## Task goal:
Report every line in the records below that holds the word "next".

## Source material:
────────────────────────────────────────

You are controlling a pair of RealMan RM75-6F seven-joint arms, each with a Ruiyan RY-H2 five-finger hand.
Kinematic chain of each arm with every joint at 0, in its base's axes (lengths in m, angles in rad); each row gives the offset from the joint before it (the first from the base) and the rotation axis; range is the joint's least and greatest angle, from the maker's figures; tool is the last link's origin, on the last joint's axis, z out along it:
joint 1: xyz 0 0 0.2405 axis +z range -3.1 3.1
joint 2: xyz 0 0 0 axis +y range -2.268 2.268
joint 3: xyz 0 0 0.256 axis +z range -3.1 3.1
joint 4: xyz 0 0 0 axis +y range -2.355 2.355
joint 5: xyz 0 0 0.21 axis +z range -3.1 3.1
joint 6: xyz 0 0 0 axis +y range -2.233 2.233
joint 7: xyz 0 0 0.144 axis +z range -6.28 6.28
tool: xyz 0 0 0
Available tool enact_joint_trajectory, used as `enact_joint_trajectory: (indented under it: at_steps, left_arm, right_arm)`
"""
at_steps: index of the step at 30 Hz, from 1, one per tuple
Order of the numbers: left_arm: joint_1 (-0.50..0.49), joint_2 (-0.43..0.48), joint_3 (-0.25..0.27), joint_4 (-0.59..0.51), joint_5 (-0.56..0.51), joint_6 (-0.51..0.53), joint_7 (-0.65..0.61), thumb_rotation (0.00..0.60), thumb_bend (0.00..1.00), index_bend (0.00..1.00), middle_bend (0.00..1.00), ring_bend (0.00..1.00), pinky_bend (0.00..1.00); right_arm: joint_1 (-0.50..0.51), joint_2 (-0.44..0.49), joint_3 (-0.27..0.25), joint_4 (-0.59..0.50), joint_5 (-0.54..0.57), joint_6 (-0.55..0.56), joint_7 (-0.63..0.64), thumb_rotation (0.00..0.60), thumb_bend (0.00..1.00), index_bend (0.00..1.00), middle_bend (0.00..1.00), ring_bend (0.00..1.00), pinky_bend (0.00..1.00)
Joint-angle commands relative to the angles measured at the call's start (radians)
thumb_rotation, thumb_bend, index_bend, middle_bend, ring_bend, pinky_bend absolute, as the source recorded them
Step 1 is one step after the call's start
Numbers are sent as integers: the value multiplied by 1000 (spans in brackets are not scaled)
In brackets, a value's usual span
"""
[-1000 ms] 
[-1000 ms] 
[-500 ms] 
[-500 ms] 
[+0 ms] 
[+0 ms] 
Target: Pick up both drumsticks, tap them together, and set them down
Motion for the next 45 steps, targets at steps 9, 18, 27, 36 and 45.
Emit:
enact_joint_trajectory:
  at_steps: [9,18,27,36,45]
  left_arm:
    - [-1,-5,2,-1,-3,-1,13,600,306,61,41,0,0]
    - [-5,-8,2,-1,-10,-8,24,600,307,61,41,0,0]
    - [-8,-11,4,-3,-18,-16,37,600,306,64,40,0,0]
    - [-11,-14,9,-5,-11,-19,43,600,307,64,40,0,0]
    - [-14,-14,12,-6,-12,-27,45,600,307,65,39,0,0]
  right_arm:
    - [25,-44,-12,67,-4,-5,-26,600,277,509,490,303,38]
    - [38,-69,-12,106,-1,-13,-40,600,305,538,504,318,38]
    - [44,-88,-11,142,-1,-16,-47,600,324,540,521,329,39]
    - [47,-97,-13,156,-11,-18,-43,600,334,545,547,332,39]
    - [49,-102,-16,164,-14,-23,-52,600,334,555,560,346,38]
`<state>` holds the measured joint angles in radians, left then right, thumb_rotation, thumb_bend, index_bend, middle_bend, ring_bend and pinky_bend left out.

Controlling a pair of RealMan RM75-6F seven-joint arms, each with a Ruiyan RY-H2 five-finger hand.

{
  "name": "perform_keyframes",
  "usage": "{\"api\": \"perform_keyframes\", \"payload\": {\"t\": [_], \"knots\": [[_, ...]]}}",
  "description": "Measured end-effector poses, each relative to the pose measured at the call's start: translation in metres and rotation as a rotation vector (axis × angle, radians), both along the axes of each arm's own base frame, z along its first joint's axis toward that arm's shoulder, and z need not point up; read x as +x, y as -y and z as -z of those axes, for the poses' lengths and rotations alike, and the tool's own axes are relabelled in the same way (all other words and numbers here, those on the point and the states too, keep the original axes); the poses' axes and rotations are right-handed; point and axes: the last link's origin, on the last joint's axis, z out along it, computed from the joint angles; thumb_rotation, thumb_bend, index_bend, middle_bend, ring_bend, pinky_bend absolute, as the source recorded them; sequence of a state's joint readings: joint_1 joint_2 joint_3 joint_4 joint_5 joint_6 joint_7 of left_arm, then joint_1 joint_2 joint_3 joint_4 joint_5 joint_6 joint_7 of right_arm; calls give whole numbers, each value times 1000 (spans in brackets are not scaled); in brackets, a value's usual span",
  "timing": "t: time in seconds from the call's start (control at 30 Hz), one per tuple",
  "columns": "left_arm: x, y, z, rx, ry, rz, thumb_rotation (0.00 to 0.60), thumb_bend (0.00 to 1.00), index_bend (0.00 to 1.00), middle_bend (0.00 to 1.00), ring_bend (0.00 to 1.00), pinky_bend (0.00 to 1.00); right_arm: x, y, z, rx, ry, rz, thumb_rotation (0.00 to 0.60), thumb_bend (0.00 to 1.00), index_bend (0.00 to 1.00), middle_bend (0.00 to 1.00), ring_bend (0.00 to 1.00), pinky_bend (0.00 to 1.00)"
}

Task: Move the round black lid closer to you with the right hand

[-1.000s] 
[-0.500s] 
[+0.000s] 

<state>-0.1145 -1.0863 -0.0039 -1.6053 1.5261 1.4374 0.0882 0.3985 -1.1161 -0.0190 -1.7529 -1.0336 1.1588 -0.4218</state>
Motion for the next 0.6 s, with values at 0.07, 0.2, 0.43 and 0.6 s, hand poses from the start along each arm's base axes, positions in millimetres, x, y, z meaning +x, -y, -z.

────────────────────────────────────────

## Solution to the problem:
Motion for the next 45 steps, targets at steps 9, 18, 27, 36 and 45.
Motion for the next 0.6 s, with values at 0.07, 0.2, 0.43 and 0.6 s, hand poses from the start along each arm's base axes, positions in millimetres, x, y, z meaning +x, -y, -z.

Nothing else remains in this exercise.